PACAP is a multifunctional neuropeptide, with two active forms, PACAP38 and PACAP27. We have previously shown that PACAP is protective in renal ischemia/reperfusion injury, but the peptide itself has not been identified in the rat kidney yet. The first aim of our study was to identify PACAP in the rat kidney using mass spectrometry and radioimmunoassay. PACAP or PACAP-like immunoreactivity was shown by the two methods, respectively.

Previous studies revealed the existence of all 3 PACAP receptors (PAC1, VPAC1 and 2) in the kidney, but their exact localization in histological sections is not known. Since most of the cytoprotective effects of PACAP are related to its specific PAC1 receptor, our second aim was to identify the cell types where PAC1 receptor is expressed in the rat kidney. We detected PAC1 receptor immunoreactivity in the tubular cells with immunohistochemistry.

In other sets of experiments, based on previous studies proving renoprotective effect of PACAP, we have examined changes of endogenous PACAP following 60 min renal ischemia using radioimmunoassay. Changes were observed within 24 hours following renal vessel clamping. In the cortex, an acute decrease was followed by an increase on the intact side and levels returned to original ones on the operated side. In the medulla, changes were only observed on the clamped side: a marked upregulation was detected in PACAP38-like immunoreactivity within the first 24 hours.

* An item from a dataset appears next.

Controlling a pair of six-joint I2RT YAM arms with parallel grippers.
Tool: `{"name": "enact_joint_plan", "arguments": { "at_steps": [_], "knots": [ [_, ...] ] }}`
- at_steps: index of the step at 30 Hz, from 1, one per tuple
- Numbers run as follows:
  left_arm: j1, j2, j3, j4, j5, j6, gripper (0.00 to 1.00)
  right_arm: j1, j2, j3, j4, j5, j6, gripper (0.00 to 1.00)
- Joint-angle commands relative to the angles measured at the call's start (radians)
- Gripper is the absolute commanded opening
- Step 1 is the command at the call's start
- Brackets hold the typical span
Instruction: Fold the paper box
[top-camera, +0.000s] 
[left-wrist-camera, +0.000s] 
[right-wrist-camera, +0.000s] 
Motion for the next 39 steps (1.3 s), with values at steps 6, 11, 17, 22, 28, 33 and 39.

In conclusion, our results show that PACAP is endogenously present in the rat kidney, and the tubular localization of PAC1 receptor provides the basis for the renal effects of the peptide under physiological and pathological conditions. Furthermore, the PACAP38- and PACAP27-like immunoreactivities sensitively react to renal ischemia/reperfusion, the physiological importance of which awaits further investigation.

Support by: Grants OTKA K72592, CNK78480, T73044, Bolyai Scholarship, Lendület Program of the Hungarian Academy of Sciences.